- _ASSIGNMENT_: In the listing below, find each line that holds "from" and list it.

*** Opening PROVIDED INFORMATION ***

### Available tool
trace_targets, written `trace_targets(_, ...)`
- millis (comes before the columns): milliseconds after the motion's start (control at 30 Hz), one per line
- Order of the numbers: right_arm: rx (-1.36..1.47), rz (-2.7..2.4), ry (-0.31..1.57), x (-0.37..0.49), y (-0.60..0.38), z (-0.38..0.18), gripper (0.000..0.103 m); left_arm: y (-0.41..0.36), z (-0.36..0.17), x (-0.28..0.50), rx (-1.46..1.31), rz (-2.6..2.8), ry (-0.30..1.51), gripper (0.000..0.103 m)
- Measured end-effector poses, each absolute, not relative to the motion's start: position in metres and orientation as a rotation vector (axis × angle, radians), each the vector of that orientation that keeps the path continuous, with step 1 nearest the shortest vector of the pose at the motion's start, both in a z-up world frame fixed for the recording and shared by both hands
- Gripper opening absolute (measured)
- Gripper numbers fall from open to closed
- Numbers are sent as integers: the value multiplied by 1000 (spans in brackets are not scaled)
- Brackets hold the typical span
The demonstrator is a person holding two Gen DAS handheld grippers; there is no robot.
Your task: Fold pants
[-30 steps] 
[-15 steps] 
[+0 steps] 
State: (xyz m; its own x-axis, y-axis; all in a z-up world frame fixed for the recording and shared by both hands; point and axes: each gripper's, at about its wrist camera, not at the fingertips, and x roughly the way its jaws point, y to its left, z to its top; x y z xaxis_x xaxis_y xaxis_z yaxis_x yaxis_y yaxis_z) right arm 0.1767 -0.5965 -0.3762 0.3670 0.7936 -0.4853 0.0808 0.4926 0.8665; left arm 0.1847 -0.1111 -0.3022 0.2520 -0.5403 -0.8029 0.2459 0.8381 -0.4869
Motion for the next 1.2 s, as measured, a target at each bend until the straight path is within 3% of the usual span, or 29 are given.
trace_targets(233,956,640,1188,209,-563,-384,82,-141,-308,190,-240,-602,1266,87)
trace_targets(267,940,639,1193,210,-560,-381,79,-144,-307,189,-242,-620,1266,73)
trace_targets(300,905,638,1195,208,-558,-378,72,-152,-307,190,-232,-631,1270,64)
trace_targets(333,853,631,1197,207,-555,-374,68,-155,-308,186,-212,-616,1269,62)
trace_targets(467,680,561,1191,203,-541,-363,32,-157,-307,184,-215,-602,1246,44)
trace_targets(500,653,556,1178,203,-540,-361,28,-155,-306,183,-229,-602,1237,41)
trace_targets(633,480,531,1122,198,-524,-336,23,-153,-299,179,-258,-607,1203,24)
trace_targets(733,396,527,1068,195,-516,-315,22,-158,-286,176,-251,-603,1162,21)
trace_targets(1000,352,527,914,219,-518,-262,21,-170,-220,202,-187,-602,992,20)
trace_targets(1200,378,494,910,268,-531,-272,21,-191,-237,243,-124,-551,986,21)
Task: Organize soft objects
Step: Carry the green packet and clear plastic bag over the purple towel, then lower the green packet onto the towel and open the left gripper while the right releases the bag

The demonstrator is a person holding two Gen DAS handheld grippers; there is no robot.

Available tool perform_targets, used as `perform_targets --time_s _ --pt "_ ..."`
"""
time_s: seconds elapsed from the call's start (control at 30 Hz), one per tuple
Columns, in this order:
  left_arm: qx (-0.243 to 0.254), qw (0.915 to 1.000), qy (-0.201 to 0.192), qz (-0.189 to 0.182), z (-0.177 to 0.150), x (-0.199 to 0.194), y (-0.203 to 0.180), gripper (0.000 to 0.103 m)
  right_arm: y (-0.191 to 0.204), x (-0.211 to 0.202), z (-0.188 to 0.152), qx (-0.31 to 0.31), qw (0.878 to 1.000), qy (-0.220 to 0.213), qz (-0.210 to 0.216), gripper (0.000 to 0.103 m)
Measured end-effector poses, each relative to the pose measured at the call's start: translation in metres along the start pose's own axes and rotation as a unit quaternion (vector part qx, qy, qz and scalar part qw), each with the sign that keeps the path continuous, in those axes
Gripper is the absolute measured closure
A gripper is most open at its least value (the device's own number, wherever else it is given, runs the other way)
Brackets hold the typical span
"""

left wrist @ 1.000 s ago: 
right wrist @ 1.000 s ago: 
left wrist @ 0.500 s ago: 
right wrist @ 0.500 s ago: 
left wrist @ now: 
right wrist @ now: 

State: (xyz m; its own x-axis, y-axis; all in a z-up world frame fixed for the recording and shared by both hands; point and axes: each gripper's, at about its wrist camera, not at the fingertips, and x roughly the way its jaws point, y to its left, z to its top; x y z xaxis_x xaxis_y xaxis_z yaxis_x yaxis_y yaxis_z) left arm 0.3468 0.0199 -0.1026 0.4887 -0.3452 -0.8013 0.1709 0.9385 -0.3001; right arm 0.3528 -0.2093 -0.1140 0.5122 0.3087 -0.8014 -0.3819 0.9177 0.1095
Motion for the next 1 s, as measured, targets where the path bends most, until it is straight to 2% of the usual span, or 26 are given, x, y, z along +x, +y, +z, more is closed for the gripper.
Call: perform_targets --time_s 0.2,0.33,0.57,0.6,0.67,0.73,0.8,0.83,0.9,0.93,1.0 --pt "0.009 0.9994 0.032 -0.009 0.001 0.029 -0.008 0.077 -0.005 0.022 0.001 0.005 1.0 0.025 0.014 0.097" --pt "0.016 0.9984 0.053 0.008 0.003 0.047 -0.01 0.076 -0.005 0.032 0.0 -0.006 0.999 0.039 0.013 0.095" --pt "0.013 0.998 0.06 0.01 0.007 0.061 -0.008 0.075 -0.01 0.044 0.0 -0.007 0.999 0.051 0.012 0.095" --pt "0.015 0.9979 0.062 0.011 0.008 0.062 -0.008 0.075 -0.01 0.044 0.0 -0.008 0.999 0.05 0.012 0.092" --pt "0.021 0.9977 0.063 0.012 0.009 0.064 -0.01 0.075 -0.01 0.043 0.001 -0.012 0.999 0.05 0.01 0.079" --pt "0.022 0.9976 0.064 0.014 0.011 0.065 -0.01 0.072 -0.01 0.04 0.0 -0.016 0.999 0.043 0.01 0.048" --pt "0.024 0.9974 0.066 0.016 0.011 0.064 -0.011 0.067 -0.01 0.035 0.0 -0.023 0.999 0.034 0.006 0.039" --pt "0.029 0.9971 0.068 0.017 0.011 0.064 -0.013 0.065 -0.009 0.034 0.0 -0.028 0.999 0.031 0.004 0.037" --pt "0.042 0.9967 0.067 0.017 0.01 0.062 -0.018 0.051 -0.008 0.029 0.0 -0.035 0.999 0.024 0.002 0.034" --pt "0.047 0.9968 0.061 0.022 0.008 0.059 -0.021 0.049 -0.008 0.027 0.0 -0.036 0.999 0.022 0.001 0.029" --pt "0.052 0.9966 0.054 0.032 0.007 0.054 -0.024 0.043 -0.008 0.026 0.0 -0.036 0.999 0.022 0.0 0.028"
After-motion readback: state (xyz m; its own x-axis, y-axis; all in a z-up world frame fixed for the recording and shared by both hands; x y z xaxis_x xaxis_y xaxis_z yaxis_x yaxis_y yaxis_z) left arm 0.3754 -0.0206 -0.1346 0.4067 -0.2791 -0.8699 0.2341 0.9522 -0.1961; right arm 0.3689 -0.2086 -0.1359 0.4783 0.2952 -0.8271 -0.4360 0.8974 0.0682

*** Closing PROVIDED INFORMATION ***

- _COMPLETED EXERCISE_:
- Gripper numbers fall from open to closed
time_s: seconds elapsed from the call's start (control at 30 Hz), one per tuple

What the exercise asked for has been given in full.